With some help I have been able to put together a script but with this block I keep getting an error:
import openpyxl
import xlrd
import requests
# loads the workbook - assumes the sussex.xlsx file is in the same directory as the script
wb = openpyxl.load_workbook("sussex.xlsx")
# load first worksheet
ws = wb.worksheets[0]
#go to the British Fencing Association website and download this file (specified)
url = "https://www.britishfencing.com/wp-content/uploads/2018/10/mf_oct_2018.xls"
downloaded_file = requests.get(url)
#write the contents to a new file called rankings.xls
with open("rankings.xls", 'wb') as file:
file.write(downloaded_file.content)
# Use xlrd to open older style .xls workbook
rank_wb = xlrd.open_workbook('rankings.xls')
# Get the first sheet of the ranked workbook
rank_ws = rank_wb.sheet_by_index(0)
# Get the total number of rows to be used to create our license list
rows = rank_ws.nrows
# Due to formatting, real numbers don't start until here
startrow = 5
# Create list of lic numbers
rank_lic = rank_ws.col_values(colx=4, start_rowx=startrow, end_rowx=rows)
# print the values in the second column of the first sheet
for row in ws['B1:B{}'.format(ws.max_row)]:
for cell in row:
print(cell.value)
# Putting values in same row as "Rank, Name, First name,...." adjust as necessary
ws.cell(2, 7).value = 'Fencer NIF'
ws.cell(2, 8).value = 'Points scored'
# Define function to lookup NIF and return value
def get_nif(x):
startrow = 5
for y in rank_lic:
if int(x) == y:
try:
return int(rank_ws.cell_value(startrow, 9))
except ValueError:
pass
startrow = startrow + 1
#sum of NIF values
Grand_Total_Row = ws.max_row + 1
ws.cell(Grand_Total_Row, 1).value = "Grand Total"
ws.cell(Grand_Total_Row, 4).value = "=SUM(G4:G{})".format(ws.max_row - 1)
for row in ws['D3:D{}'.format(ws.max_row)]:
for cell in row:
nif_val = get_nif(cell.value)
ws.cell(cell.row, 7).value = nif_val
# While testing I always save to a different workbook so I don't overwrite my test spreadsheet
wb.save('sussex2.xlsx')
The error is:
Traceback (most recent call last):
File "clubranking.py", line 63, in <module>
nif_val = get_nif(cell.value)
File "clubranking.py", line 48, in get_nif
if int(x) == y:
ValueError: invalid literal for int() with base 10: '=SUM(G4:G35)'
What I am trying to do is take cell G4 to the last cell with a value in that column, and on the row below it sum those values.
Does anyone have any ideas on how to resolve this?
FYI I am using request; xlrd; and openpyxl
Your issue is that the libraries you're using work with Excel files and this is not quite the same thing as working within the Excel program. The Excel program does quite a lot of things automatically that are not done by openpyxl or xlrd.

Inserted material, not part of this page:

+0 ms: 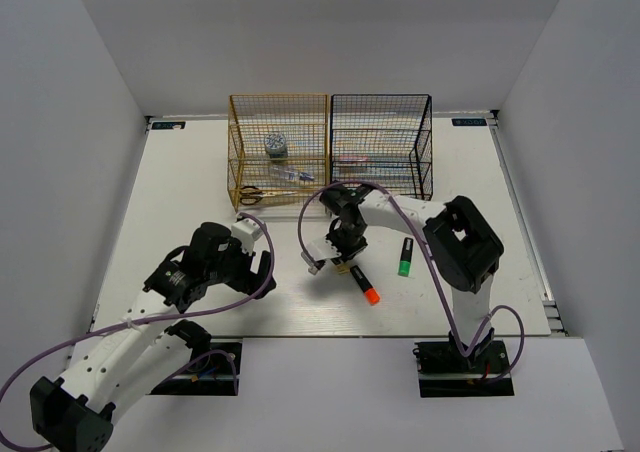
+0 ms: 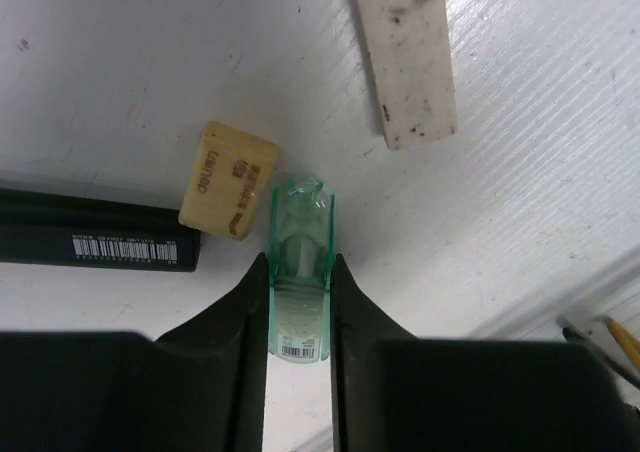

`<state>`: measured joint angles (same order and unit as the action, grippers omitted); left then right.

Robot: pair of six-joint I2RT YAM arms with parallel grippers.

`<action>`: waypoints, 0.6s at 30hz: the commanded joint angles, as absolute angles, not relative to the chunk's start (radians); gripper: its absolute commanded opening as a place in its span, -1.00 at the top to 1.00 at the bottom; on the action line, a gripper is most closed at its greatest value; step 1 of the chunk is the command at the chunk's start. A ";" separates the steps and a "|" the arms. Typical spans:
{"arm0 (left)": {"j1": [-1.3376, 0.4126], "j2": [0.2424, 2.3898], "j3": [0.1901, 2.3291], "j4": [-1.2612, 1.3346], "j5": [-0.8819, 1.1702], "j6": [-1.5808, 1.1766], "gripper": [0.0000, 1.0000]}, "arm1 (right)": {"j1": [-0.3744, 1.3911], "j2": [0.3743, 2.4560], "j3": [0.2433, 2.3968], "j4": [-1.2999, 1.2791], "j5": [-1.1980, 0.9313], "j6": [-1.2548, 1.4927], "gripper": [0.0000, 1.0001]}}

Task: Sort the stationery into containers
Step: Pick up the stationery from the center of the board.

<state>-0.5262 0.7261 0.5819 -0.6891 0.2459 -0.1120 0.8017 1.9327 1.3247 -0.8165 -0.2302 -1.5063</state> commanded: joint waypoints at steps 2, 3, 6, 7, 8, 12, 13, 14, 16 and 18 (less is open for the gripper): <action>-0.523 0.707 0.578 -0.695 0.245 -0.106 -0.92 | 0.818 1.977 1.290 -0.789 -0.221 -1.444 0.80; -0.525 0.706 0.578 -0.695 0.248 -0.106 -0.92 | 0.819 1.974 1.279 -0.779 -0.212 -1.433 0.84; -0.523 0.703 0.581 -0.692 0.249 -0.103 -0.92 | 0.821 1.957 1.264 -0.739 -0.189 -1.367 1.00; -0.523 0.706 0.578 -0.695 0.247 -0.103 -0.92 | 0.819 1.933 1.264 -0.738 -0.189 -1.330 1.00; -0.522 0.707 0.580 -0.693 0.248 -0.103 -0.92 | 0.819 1.916 1.262 -0.733 -0.186 -1.322 1.00; -0.525 0.707 0.580 -0.695 0.250 -0.104 -0.92 | 0.812 1.789 1.272 -0.722 -0.192 -1.247 1.00; -0.523 0.707 0.578 -0.693 0.247 -0.104 -0.92 | 0.813 1.770 1.282 -0.724 -0.193 -1.240 1.00; -0.523 0.707 0.581 -0.692 0.248 -0.104 -0.92 | 0.816 1.719 1.288 -0.732 -0.196 -1.212 1.00; -0.525 0.703 0.580 -0.692 0.247 -0.103 -0.92 | 0.816 1.688 1.305 -0.752 -0.198 -1.197 1.00; -0.523 0.704 0.580 -0.695 0.244 -0.104 -0.92 | 0.815 1.626 1.321 -0.756 -0.178 -1.163 1.00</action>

For example, one thing you have to know about Excel files is that formulas and their results are two completely separate things. They are stored separately and read independently. In openpyxl, if you write a formula to a cell, then that cell only has a formula stored in it. It does not (and cannot) calculate the result of the formula.

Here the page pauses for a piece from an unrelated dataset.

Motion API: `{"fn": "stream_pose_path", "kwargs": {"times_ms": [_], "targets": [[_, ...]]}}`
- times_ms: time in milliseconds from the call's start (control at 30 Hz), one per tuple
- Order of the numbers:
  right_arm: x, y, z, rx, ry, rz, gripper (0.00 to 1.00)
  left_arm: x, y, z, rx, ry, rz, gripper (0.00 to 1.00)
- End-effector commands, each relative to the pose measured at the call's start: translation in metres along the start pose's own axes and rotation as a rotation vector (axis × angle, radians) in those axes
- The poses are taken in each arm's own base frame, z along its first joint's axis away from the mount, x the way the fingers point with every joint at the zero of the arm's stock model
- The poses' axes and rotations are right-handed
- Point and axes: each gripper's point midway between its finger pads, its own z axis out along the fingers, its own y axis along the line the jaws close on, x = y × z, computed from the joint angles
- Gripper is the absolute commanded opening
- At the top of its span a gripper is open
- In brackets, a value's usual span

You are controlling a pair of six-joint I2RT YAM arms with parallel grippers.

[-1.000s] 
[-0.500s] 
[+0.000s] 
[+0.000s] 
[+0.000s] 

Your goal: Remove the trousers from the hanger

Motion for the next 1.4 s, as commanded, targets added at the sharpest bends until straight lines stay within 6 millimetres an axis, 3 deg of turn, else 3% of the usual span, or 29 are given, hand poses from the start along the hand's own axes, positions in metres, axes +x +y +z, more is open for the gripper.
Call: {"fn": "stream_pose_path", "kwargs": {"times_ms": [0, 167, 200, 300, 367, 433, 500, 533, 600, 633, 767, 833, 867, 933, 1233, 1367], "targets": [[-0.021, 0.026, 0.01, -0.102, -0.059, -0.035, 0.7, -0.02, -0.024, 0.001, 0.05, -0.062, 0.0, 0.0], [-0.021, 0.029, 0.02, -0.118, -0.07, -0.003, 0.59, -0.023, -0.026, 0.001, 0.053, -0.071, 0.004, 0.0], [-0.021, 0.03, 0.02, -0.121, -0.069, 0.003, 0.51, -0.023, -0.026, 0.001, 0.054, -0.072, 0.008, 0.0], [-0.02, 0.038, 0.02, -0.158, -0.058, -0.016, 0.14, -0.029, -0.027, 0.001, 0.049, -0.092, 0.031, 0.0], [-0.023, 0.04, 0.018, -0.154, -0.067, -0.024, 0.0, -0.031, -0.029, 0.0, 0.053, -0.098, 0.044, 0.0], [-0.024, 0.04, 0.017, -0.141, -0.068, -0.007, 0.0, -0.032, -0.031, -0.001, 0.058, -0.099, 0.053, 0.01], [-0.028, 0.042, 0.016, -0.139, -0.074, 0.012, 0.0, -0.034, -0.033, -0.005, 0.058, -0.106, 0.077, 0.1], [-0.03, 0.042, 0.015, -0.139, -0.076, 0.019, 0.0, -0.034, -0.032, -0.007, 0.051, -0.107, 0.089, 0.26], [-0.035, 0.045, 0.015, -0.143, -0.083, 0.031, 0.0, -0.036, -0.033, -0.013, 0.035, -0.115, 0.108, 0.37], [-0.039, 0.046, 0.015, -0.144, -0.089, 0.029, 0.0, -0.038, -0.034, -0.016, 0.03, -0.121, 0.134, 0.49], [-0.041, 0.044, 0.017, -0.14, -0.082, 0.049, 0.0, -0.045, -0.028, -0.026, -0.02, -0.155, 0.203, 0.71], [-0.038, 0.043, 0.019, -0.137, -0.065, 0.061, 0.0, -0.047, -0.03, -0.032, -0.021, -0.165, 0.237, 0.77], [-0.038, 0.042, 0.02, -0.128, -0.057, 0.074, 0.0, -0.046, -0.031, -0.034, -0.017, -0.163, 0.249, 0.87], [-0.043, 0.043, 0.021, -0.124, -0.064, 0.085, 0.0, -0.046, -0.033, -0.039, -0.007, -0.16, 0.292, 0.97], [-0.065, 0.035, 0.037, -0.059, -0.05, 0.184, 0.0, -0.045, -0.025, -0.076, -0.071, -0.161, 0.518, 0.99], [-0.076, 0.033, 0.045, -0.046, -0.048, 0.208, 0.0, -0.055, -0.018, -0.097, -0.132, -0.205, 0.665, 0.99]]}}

Similarly, when it comes time to read a cell, openpyxl will either give you the formula or the result, but not both (you have to choose which one you want; by default you get the formula if there is one). xlrd will only ever give you the result. And I cannot stress enough: In your case there is no result to read because it simply hasn't been calculated. So even if you tell openpyxl to give you the result instead of the formula, that won't help you.
In contrast, the Excel program (by default) always recalculates formulas, and stores both the formulas and their results at the same time, keeping them synchronized. This isn't the case with the libraries you're using.
The error message you showed is what you get when you try to convert '=SUM(G4:G35)'
into an integer. Note that Python's int
function has no idea what Excel is or what cells are or what formulas are. It is trying to convert an equals sign, a capital 'S', a capital 'U', a capital 'M', a left paren, a capital 'G', the digit 4, a colon, another capital 'G', the digits 3 and 5, and a right paren into an integer. Python is telling you that it can't make sense of that as an integer.
Your main options if you want to keep doing this with Python are (1) calculate the sum yourself, in Python, and use that; or (2) use a differently library, such as xlwings, which will work with the Excel program, rather than raw files.